━━━━━ Data provided

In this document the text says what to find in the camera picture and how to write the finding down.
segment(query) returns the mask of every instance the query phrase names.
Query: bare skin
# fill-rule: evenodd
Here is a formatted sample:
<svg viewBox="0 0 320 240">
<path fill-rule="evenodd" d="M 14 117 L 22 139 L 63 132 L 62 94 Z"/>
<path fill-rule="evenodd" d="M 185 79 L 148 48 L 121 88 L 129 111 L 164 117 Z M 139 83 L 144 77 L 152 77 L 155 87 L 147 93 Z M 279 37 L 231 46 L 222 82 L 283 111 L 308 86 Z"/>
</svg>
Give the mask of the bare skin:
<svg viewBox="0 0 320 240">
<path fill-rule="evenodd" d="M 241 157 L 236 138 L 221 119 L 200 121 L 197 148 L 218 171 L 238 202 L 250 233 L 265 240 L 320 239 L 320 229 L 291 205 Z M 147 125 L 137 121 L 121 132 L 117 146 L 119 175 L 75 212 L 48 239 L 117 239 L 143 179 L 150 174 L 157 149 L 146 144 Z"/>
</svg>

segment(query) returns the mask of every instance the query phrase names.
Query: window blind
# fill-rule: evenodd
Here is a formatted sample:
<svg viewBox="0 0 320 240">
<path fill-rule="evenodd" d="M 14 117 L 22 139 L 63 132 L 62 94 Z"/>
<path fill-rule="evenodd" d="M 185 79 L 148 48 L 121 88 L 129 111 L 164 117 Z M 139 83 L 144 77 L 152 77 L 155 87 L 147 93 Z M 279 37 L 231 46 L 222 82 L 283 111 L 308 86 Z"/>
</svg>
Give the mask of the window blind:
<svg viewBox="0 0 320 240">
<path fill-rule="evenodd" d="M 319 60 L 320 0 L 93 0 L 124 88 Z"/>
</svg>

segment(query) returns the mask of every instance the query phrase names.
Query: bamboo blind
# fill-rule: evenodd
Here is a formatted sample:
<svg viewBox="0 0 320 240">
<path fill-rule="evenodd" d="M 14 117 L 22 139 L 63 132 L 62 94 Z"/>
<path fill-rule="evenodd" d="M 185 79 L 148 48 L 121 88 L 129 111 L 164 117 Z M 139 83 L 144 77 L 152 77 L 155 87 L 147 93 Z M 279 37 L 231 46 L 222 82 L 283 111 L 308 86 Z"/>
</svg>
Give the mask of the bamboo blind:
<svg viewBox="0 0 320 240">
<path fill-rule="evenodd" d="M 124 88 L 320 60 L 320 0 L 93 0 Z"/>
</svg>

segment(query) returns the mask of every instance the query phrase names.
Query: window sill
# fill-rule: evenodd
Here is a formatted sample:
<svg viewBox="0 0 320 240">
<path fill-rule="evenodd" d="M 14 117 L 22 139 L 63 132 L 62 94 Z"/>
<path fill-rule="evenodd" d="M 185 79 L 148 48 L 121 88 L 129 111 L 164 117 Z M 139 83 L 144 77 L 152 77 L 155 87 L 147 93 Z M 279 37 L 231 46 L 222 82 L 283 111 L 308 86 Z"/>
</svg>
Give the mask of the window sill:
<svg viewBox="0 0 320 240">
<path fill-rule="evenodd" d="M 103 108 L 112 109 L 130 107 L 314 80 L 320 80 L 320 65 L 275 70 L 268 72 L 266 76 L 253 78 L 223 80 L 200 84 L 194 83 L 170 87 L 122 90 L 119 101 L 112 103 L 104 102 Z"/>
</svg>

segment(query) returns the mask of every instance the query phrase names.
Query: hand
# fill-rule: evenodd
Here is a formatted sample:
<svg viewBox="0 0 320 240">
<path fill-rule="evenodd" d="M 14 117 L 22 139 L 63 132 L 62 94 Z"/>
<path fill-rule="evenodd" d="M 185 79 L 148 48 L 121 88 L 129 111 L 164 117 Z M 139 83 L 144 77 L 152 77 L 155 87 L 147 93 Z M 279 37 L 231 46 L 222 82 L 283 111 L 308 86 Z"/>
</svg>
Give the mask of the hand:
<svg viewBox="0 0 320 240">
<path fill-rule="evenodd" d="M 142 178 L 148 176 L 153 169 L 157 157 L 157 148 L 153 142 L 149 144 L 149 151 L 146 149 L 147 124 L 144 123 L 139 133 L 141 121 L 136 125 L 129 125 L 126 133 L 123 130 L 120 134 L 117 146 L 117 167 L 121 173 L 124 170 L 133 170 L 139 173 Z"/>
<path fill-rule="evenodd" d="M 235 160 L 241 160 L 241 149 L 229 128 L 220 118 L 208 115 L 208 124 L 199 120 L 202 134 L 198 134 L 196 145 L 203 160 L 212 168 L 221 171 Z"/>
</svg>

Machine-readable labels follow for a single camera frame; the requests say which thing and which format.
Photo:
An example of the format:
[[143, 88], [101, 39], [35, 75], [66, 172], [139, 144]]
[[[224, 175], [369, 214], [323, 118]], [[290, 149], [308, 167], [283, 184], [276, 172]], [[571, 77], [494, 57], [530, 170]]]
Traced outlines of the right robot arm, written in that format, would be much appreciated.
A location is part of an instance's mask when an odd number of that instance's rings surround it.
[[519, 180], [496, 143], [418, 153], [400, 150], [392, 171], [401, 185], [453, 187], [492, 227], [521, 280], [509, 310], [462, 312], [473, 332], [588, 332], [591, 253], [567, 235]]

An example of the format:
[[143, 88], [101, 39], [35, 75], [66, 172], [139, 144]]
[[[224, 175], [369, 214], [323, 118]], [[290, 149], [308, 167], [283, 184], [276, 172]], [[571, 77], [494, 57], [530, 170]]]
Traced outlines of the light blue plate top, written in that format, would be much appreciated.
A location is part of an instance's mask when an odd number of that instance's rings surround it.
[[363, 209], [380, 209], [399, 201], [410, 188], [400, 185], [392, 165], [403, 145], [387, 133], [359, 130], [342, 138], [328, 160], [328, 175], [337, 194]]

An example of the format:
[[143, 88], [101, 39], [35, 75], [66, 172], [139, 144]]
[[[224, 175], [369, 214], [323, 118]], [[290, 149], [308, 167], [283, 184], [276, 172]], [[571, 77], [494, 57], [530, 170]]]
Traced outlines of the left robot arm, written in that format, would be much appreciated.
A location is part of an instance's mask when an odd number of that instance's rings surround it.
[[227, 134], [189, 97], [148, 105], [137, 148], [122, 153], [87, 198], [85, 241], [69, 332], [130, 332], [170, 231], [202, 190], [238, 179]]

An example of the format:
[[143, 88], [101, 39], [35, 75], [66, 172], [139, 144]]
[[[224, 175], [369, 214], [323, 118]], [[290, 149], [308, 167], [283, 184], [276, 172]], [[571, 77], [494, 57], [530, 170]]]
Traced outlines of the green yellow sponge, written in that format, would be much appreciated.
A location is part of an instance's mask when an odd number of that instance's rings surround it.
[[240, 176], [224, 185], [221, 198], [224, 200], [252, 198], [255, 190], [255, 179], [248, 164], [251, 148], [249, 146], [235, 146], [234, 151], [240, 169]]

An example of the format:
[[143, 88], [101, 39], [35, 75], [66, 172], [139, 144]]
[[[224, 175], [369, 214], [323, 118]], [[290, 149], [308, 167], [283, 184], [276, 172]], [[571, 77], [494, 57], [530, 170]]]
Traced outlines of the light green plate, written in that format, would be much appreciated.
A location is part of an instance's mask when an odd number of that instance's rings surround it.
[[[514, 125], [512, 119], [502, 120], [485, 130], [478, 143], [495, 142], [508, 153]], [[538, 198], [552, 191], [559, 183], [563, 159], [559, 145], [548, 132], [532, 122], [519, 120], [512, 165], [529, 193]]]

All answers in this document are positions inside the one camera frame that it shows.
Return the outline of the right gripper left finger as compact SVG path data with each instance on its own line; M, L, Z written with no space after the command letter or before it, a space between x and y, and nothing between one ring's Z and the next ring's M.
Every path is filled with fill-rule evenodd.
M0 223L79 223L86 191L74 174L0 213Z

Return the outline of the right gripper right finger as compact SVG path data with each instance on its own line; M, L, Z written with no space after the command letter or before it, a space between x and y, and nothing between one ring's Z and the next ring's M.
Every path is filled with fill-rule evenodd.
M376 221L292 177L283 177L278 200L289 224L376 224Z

━━━━━━━━━━

What lines above contain the word "document"? Return each such line.

Response for this exercise:
In this document the text says what to find in the camera picture and how to write the finding down.
All answers in this document are positions inside the one camera frame that it shows.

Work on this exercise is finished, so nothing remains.